Saved data entries:
<<<<
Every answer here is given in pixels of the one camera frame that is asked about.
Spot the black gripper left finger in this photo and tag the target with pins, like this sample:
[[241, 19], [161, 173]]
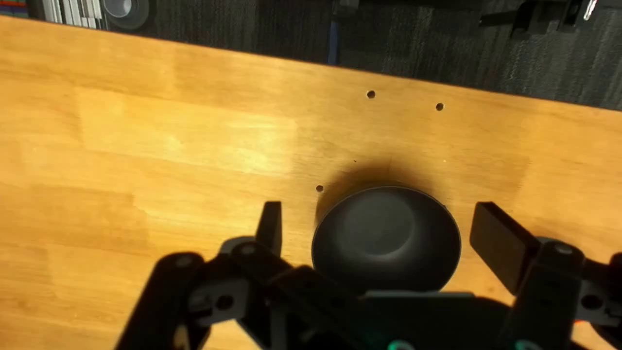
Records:
[[270, 225]]

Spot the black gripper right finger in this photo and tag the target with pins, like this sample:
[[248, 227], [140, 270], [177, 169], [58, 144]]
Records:
[[501, 241]]

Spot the black bowl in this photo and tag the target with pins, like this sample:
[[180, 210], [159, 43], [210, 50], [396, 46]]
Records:
[[387, 235]]

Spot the grey round object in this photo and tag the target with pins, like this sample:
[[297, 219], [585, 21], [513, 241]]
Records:
[[126, 11]]

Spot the white slatted object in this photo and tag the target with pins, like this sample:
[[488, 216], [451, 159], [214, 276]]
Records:
[[72, 9]]

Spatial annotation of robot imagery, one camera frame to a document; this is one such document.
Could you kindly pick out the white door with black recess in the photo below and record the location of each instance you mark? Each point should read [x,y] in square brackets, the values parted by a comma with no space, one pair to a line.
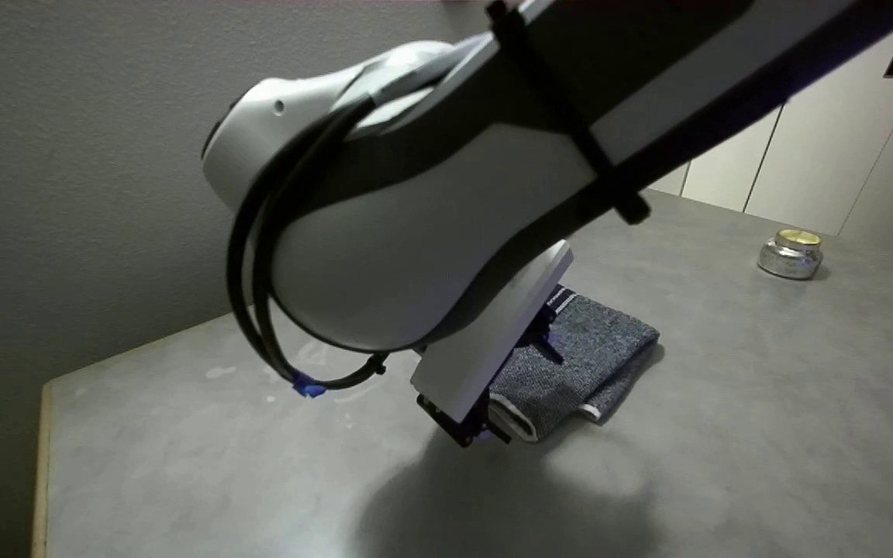
[849,156]

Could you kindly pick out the white base cabinet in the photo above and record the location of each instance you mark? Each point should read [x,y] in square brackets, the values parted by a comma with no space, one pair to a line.
[669,179]

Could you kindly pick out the dark blue striped towel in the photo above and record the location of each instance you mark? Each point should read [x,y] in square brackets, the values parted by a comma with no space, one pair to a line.
[603,343]

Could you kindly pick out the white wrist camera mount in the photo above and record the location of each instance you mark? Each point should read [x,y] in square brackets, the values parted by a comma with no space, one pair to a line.
[495,330]

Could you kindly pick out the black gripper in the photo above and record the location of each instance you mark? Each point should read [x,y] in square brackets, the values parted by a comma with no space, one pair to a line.
[462,425]

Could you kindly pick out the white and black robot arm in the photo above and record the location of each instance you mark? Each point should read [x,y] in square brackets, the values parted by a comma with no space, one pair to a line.
[393,228]

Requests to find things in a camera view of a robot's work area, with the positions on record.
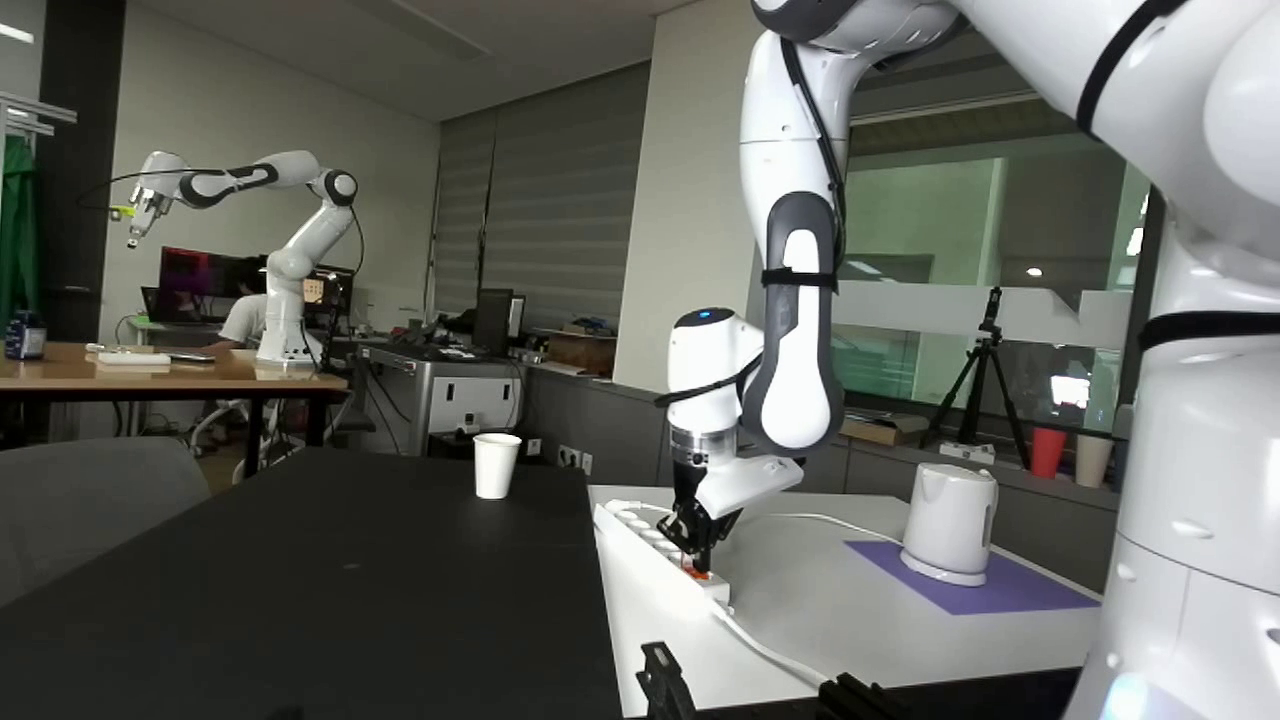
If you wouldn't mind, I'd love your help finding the white electric kettle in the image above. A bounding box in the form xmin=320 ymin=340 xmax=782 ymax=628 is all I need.
xmin=901 ymin=458 xmax=1005 ymax=591

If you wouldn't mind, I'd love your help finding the flat cardboard box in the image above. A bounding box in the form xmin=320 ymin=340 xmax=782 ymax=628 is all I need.
xmin=836 ymin=410 xmax=904 ymax=451

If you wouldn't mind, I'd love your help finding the beige cup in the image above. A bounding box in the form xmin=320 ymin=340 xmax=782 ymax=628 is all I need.
xmin=1072 ymin=432 xmax=1116 ymax=492

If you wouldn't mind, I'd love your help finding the white power strip cable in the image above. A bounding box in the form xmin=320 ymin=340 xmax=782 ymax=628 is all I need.
xmin=715 ymin=600 xmax=830 ymax=693

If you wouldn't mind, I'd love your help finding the wooden table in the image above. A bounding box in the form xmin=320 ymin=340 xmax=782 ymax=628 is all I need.
xmin=0 ymin=340 xmax=352 ymax=483

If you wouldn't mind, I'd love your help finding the white power strip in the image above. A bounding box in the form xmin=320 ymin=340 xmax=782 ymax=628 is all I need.
xmin=602 ymin=501 xmax=738 ymax=604

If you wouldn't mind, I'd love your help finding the purple mat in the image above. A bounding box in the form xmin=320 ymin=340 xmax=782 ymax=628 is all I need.
xmin=844 ymin=537 xmax=1102 ymax=620

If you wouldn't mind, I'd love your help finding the dark computer monitor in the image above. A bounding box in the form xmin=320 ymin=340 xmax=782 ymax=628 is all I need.
xmin=158 ymin=245 xmax=274 ymax=328

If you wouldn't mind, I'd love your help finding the seated person white shirt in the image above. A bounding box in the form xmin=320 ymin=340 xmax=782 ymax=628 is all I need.
xmin=216 ymin=290 xmax=274 ymax=352

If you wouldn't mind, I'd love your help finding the white wall outlet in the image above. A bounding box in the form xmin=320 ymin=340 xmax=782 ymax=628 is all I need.
xmin=551 ymin=438 xmax=602 ymax=479

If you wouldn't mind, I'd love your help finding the black camera tripod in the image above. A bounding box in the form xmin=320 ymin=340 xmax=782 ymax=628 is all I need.
xmin=918 ymin=284 xmax=1037 ymax=471

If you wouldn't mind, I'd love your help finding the grey metal cabinet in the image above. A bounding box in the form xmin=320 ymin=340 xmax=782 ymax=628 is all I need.
xmin=352 ymin=343 xmax=527 ymax=458

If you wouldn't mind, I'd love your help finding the grey chair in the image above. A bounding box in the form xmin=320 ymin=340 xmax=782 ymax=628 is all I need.
xmin=0 ymin=437 xmax=216 ymax=611

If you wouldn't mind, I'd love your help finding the white paper cup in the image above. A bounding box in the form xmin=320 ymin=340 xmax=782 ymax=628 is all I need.
xmin=474 ymin=432 xmax=525 ymax=509

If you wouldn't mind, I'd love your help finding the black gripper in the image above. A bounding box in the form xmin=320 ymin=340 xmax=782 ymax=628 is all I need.
xmin=656 ymin=451 xmax=733 ymax=569

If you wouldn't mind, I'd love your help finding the green cloth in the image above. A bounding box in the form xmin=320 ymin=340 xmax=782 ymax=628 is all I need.
xmin=0 ymin=127 xmax=39 ymax=328

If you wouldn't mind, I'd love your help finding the black table clamp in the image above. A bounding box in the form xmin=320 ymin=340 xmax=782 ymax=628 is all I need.
xmin=812 ymin=672 xmax=927 ymax=720
xmin=632 ymin=635 xmax=700 ymax=720

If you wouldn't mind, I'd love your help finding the red cup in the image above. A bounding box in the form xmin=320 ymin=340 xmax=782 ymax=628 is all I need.
xmin=1023 ymin=422 xmax=1072 ymax=483
>>>>
EXERCISE OBJECTIVE. Would you retype all the lines shown above, exactly as written and without any picture?

SOLUTION.
Every answer here is given in pixels of the one camera frame that is asked about.
Spot the black gripper left finger in this photo and tag the target with pins, like this sample:
[[241, 19], [161, 173]]
Records:
[[270, 225]]

Spot the black gripper right finger in this photo and tag the target with pins, like this sample:
[[248, 227], [140, 270], [177, 169], [58, 144]]
Records:
[[501, 241]]

Spot the black bowl in this photo and tag the target with pins, like this sample:
[[180, 210], [159, 43], [210, 50], [396, 46]]
Records:
[[387, 235]]

Spot the grey round object in this photo and tag the target with pins, like this sample:
[[297, 219], [585, 21], [513, 241]]
Records:
[[126, 11]]

Spot the white slatted object in this photo and tag the target with pins, like this sample:
[[488, 216], [451, 159], [214, 276]]
Records:
[[72, 9]]

Spatial annotation of robot imagery, one camera frame to a document; this is one such document.
Could you kindly pick out the white door with black recess in the photo below and record the location of each instance you mark? Each point should read [x,y] in square brackets, the values parted by a comma with no space, one pair to a line.
[849,156]

Could you kindly pick out the white base cabinet in the photo above and record the location of each instance you mark? Each point should read [x,y] in square brackets, the values parted by a comma with no space, one pair to a line.
[669,179]

Could you kindly pick out the dark blue striped towel in the photo above and record the location of each instance you mark? Each point should read [x,y] in square brackets, the values parted by a comma with no space, one pair to a line.
[603,343]

Could you kindly pick out the white wrist camera mount in the photo above and record the location of each instance you mark? Each point should read [x,y] in square brackets, the values parted by a comma with no space, one pair to a line.
[495,330]

Could you kindly pick out the black gripper in the photo above and record the location of each instance you mark? Each point should read [x,y] in square brackets, the values parted by a comma with no space, one pair to a line.
[462,425]

Could you kindly pick out the white and black robot arm in the photo above and record the location of each instance you mark? Each point should read [x,y] in square brackets, the values parted by a comma with no space, one pair to a line.
[393,228]

Requests to find things in a camera view of a robot's work area, with the positions on record.
If you wouldn't mind, I'd love your help finding the white electric kettle in the image above. A bounding box in the form xmin=320 ymin=340 xmax=782 ymax=628 is all I need.
xmin=901 ymin=458 xmax=1005 ymax=591

If you wouldn't mind, I'd love your help finding the flat cardboard box in the image above. A bounding box in the form xmin=320 ymin=340 xmax=782 ymax=628 is all I need.
xmin=836 ymin=410 xmax=904 ymax=451

If you wouldn't mind, I'd love your help finding the beige cup in the image above. A bounding box in the form xmin=320 ymin=340 xmax=782 ymax=628 is all I need.
xmin=1072 ymin=432 xmax=1116 ymax=492

If you wouldn't mind, I'd love your help finding the white power strip cable in the image above. A bounding box in the form xmin=320 ymin=340 xmax=782 ymax=628 is all I need.
xmin=715 ymin=600 xmax=830 ymax=693

If you wouldn't mind, I'd love your help finding the wooden table in the image above. A bounding box in the form xmin=320 ymin=340 xmax=782 ymax=628 is all I need.
xmin=0 ymin=340 xmax=352 ymax=483

If you wouldn't mind, I'd love your help finding the white power strip in the image above. A bounding box in the form xmin=320 ymin=340 xmax=782 ymax=628 is all I need.
xmin=602 ymin=501 xmax=738 ymax=604

If you wouldn't mind, I'd love your help finding the purple mat in the image above. A bounding box in the form xmin=320 ymin=340 xmax=782 ymax=628 is all I need.
xmin=844 ymin=537 xmax=1102 ymax=620

If you wouldn't mind, I'd love your help finding the dark computer monitor in the image above. A bounding box in the form xmin=320 ymin=340 xmax=782 ymax=628 is all I need.
xmin=158 ymin=245 xmax=274 ymax=328

If you wouldn't mind, I'd love your help finding the seated person white shirt in the image above. A bounding box in the form xmin=320 ymin=340 xmax=782 ymax=628 is all I need.
xmin=216 ymin=290 xmax=274 ymax=352

If you wouldn't mind, I'd love your help finding the white wall outlet in the image above. A bounding box in the form xmin=320 ymin=340 xmax=782 ymax=628 is all I need.
xmin=551 ymin=438 xmax=602 ymax=479

If you wouldn't mind, I'd love your help finding the black camera tripod in the image above. A bounding box in the form xmin=320 ymin=340 xmax=782 ymax=628 is all I need.
xmin=918 ymin=284 xmax=1037 ymax=471

If you wouldn't mind, I'd love your help finding the grey metal cabinet in the image above. A bounding box in the form xmin=320 ymin=340 xmax=782 ymax=628 is all I need.
xmin=352 ymin=343 xmax=527 ymax=458

If you wouldn't mind, I'd love your help finding the grey chair in the image above. A bounding box in the form xmin=320 ymin=340 xmax=782 ymax=628 is all I need.
xmin=0 ymin=437 xmax=216 ymax=611

If you wouldn't mind, I'd love your help finding the white paper cup in the image above. A bounding box in the form xmin=320 ymin=340 xmax=782 ymax=628 is all I need.
xmin=474 ymin=432 xmax=525 ymax=509

If you wouldn't mind, I'd love your help finding the black gripper in the image above. A bounding box in the form xmin=320 ymin=340 xmax=782 ymax=628 is all I need.
xmin=656 ymin=451 xmax=733 ymax=569

If you wouldn't mind, I'd love your help finding the green cloth in the image above. A bounding box in the form xmin=320 ymin=340 xmax=782 ymax=628 is all I need.
xmin=0 ymin=127 xmax=39 ymax=328

If you wouldn't mind, I'd love your help finding the black table clamp in the image above. A bounding box in the form xmin=320 ymin=340 xmax=782 ymax=628 is all I need.
xmin=812 ymin=672 xmax=927 ymax=720
xmin=632 ymin=635 xmax=700 ymax=720

If you wouldn't mind, I'd love your help finding the red cup in the image above. A bounding box in the form xmin=320 ymin=340 xmax=782 ymax=628 is all I need.
xmin=1023 ymin=422 xmax=1072 ymax=483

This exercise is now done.